Basically I’m trying to figure out if it is worth it or not. I watched several video and it looked like they were cooking for days. After which they really did not get much. I see why it’s expensive. Another thing I picked up on was that several different types of trees can be used, but each took a different amount of time to cook off. Maple being the quickest.
Somehow my search did not show that, but it does have some good info in it. Especially your comment of 40 gal. boiling down to 1. I’m going to try it once, but it’s sounding like maybe the stores expensive price is not so bad.
some tap yellow birch here. they say it tastes better than the white birch they harvest in AK. higher sugar content too. i dont think its as high as sugar maple. yellow birch is a fast grower and likes wet lowlands.

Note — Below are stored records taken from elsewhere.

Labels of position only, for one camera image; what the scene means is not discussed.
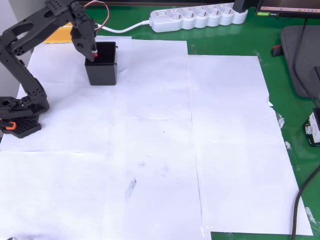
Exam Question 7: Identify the yellow cardboard box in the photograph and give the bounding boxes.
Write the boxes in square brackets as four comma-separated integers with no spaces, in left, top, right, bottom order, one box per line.
[44,21,75,45]

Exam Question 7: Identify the black square container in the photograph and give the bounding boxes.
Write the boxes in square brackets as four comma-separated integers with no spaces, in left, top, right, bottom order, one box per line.
[84,41,119,87]

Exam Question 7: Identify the orange clamp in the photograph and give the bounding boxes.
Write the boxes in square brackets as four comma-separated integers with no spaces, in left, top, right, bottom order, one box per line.
[0,119,17,131]

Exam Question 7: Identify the white power strip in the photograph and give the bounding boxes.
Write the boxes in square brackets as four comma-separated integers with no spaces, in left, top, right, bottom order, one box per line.
[149,3,249,34]

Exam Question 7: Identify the white paper sheet cover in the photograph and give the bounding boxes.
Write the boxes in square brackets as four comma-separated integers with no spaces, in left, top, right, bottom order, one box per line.
[0,34,315,240]

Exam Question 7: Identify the black plug adapter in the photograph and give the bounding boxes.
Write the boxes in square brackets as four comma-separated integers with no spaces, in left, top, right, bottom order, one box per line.
[233,0,250,14]

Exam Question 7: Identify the green desk mat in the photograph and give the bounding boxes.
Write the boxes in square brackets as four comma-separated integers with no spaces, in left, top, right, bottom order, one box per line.
[47,2,320,240]

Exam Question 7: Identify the red black tag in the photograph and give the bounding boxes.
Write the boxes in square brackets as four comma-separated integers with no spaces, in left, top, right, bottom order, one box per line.
[271,44,285,57]

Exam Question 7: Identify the black monitor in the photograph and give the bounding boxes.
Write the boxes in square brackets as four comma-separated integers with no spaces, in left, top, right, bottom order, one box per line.
[254,0,320,20]

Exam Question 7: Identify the grey laptop sleeve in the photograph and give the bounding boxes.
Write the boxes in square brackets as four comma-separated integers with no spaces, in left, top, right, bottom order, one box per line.
[279,24,320,100]

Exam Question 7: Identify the small black labelled device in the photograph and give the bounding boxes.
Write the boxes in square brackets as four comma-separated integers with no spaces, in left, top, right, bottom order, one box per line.
[302,107,320,148]

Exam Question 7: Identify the red servo wire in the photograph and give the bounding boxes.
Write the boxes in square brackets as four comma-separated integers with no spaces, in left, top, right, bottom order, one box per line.
[83,1,111,32]

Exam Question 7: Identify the white power cable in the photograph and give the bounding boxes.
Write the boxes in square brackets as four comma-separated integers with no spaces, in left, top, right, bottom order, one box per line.
[95,19,152,34]

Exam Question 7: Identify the black monitor cable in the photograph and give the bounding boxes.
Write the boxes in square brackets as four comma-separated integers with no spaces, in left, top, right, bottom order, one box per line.
[292,17,320,109]

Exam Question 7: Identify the thick black cable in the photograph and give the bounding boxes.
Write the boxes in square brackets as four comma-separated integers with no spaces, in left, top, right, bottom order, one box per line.
[290,164,320,240]

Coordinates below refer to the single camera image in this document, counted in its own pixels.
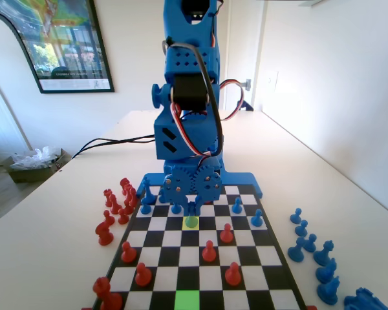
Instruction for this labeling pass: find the blue chess queen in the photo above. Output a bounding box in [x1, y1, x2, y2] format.
[313, 240, 336, 267]
[184, 201, 200, 229]

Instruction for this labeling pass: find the tall blue chess king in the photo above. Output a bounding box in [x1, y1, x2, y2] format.
[141, 178, 156, 205]

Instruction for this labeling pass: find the red chess pawn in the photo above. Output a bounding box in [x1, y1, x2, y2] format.
[102, 209, 116, 227]
[219, 223, 234, 244]
[116, 208, 130, 226]
[134, 262, 153, 288]
[224, 262, 243, 288]
[120, 241, 138, 265]
[201, 240, 217, 264]

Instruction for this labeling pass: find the red chess knight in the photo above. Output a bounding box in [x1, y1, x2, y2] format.
[94, 220, 114, 247]

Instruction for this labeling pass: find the blue chess knight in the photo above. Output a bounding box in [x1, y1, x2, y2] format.
[317, 276, 341, 305]
[316, 258, 338, 285]

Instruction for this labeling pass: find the blue chess rook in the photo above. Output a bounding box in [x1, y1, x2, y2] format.
[343, 287, 388, 310]

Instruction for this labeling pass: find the black and white chessboard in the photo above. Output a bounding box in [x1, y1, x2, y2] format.
[90, 183, 310, 310]

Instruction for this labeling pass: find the white door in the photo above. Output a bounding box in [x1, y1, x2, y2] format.
[219, 0, 265, 111]

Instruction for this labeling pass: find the clear plastic bag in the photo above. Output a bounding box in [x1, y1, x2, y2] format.
[8, 145, 62, 171]

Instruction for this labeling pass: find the framed poster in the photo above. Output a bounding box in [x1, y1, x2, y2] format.
[0, 0, 115, 95]

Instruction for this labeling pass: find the cardboard box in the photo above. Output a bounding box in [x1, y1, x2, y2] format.
[1, 147, 73, 184]

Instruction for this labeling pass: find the red white servo wire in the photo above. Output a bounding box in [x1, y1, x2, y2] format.
[218, 78, 247, 123]
[170, 102, 204, 159]

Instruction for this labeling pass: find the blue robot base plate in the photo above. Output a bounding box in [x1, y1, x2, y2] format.
[141, 171, 265, 200]

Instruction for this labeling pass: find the black power cable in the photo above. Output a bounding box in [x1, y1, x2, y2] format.
[70, 135, 156, 160]
[90, 138, 156, 147]

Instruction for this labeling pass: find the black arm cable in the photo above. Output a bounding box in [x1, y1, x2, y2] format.
[161, 38, 225, 158]

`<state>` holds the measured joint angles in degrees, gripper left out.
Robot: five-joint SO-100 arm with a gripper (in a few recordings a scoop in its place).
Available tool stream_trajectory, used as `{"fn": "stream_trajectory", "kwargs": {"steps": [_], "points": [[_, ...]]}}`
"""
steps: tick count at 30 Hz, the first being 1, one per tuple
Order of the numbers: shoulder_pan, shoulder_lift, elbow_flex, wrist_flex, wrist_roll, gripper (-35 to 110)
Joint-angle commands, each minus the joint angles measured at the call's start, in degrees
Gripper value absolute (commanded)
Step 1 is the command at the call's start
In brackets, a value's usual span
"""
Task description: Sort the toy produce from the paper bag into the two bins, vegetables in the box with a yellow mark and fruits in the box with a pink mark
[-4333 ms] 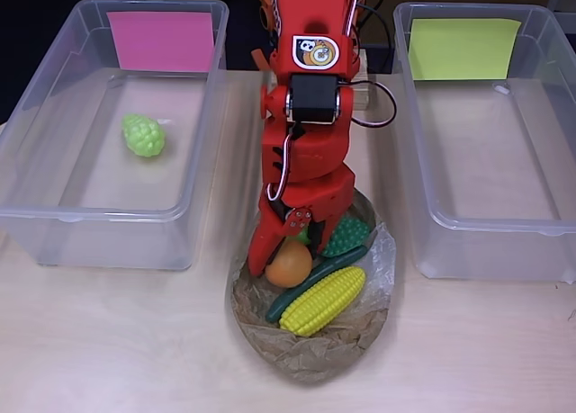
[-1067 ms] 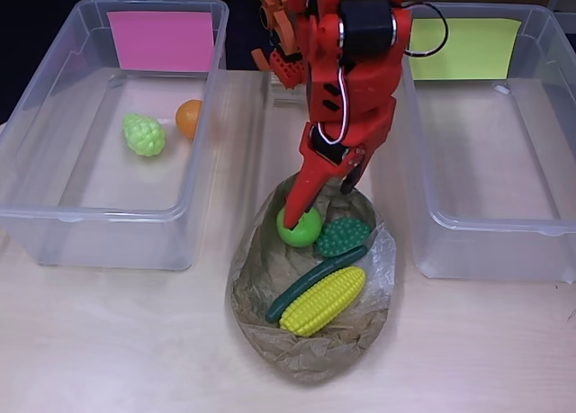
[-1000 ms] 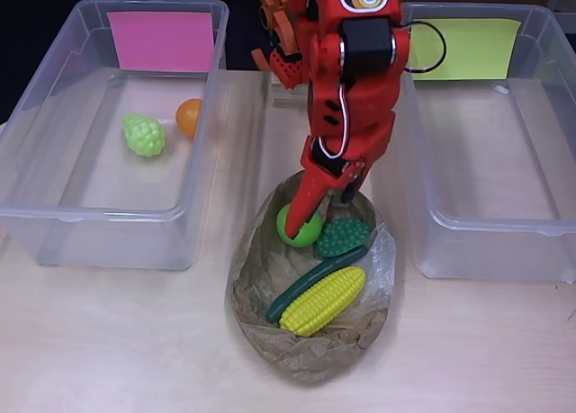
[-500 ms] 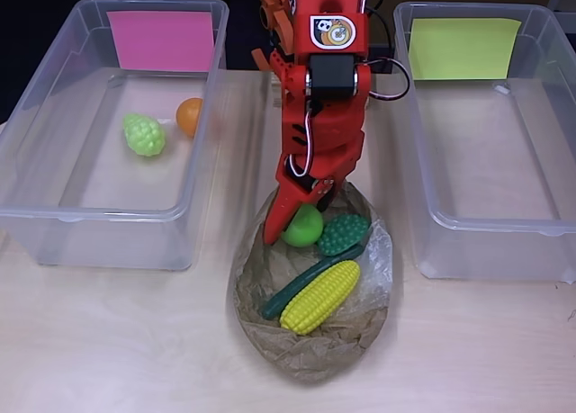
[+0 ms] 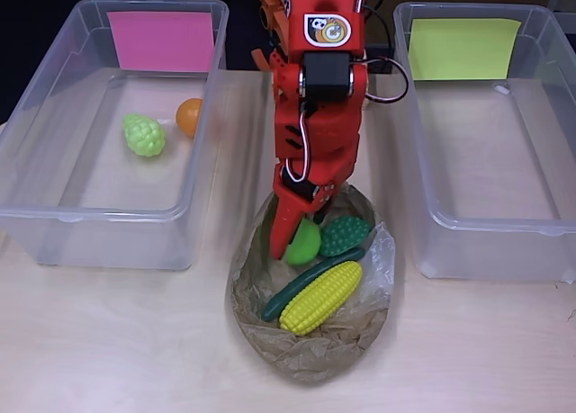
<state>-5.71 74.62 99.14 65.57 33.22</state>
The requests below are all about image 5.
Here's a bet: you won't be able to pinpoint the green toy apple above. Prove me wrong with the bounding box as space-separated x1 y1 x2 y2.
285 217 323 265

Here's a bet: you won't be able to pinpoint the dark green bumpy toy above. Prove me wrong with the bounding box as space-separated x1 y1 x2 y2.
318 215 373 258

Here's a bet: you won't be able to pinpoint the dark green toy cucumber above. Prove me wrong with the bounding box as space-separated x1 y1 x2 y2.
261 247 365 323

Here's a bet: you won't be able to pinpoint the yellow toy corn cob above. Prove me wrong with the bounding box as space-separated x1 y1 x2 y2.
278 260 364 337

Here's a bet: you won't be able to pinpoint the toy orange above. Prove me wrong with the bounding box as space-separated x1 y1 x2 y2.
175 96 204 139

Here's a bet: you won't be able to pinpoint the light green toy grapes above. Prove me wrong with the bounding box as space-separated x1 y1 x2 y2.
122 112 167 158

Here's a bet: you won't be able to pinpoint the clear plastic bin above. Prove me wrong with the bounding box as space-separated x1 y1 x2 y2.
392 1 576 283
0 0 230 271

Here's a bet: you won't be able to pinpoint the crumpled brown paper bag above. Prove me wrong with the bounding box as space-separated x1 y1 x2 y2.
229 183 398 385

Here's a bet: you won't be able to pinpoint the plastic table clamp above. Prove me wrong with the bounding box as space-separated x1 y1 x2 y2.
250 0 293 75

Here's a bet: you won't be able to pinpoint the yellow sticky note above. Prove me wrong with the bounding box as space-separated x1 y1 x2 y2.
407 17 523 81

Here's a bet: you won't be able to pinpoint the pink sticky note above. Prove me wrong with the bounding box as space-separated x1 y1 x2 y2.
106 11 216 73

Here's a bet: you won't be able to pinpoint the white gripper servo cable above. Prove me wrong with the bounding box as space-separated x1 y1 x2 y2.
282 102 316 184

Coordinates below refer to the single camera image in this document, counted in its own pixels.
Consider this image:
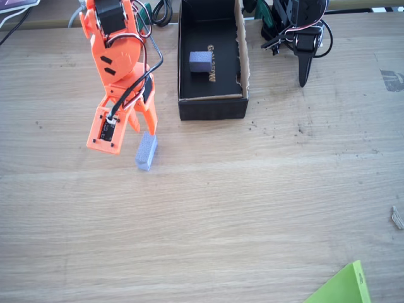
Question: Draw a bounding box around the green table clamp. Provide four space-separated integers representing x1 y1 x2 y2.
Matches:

I watched several video on walnut. They say it taste almost as good a maple, but takes longer to cook. I already have lots of walnut trees, so they are a must. I have to admit Clark’s 40:1 ratio is a little bit of a downer though.
@clarkinks That thread gets into the actual tapping, but I was more interested in the cooking. That’s where it gets sticky. How long does it take you to cook it off and how long does what you get last?

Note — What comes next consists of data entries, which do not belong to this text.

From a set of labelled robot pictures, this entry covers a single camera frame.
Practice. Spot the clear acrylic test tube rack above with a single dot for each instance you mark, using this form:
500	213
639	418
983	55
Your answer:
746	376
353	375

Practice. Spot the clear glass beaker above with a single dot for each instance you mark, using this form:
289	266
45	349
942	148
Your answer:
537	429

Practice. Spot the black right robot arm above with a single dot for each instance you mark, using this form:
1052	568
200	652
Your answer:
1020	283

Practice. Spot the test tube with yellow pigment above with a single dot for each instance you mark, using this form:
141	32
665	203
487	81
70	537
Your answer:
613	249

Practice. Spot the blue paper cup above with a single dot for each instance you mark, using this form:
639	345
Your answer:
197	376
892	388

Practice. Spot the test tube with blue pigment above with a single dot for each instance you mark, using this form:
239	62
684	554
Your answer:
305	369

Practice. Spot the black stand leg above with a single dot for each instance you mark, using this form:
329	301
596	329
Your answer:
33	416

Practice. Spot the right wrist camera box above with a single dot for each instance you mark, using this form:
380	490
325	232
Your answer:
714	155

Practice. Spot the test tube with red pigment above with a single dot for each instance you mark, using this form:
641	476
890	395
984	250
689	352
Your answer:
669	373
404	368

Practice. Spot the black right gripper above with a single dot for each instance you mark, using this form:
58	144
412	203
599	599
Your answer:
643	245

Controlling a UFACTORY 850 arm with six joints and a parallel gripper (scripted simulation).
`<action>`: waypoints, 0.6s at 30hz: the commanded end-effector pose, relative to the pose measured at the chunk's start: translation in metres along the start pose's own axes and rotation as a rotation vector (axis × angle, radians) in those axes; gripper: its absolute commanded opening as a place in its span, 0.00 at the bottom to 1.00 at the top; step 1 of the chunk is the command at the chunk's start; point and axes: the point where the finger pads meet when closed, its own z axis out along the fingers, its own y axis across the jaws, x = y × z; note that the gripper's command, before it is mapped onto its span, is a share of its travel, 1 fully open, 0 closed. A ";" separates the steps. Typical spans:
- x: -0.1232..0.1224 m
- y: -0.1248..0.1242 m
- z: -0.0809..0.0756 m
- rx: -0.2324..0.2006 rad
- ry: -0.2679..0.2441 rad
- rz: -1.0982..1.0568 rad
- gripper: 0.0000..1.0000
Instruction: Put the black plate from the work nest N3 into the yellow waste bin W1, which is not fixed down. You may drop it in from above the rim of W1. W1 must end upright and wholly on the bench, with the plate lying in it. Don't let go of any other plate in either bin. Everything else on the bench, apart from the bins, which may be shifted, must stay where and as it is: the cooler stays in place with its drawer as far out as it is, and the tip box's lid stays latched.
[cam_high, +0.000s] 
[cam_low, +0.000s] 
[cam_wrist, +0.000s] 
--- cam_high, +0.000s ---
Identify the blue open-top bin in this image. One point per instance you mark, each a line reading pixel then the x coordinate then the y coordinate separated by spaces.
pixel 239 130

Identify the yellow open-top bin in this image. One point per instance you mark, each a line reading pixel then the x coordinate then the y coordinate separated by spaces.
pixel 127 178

Never had any go bad its sugary. Have kept it in the refrigerator for years. As far as cooking it down it can take hours. While your at it you may want to also look at this thread Sweet Sorghum . The thread will give you some ideas for cooking maple syrup.
There are plenty of good books about backyard sugaring. That info would be applicable to any type of sap, really. Like anything, there is specialized equipment you can get to do it efficiently. Some people do it in a pot or outdoors over a fire, usually just to make a gallon or maybe two. Economies of scale being what they are, you don’t do it at this scale to save money. You’ll be into it for lots of fuel and time. It’s fun and rewarding though. And tasty
Ratios of sap to finished syrup vary by species, as does timing of sap flow. Maple is ~40:1 sometimes more depending on the tree. Birches and walnuts I think are more in the 60:1 range, though not positive. I see you’re in zone 6 or 7. That’s probably a little marginal for getting good sap flow from maples, but you want alternating freezing and thawing with warm mild days. Sugaring finished up around here by the 1st or 2nd week of March. I’ve not known anyone to tap birch, though I always wanted to. We have gobs of black (or “sweet”) birch here. Yellow birch also similarly sweet. They both smell like wintergreen (bark, foliage) and I’ve wondered how much the syrup tastes like that. I’ve never even tried it. I understand it yields a lower amount of sap over a longer period. Ditto walnuts from what I understand.
Check out a book. Chelsea Green published a really good one recently.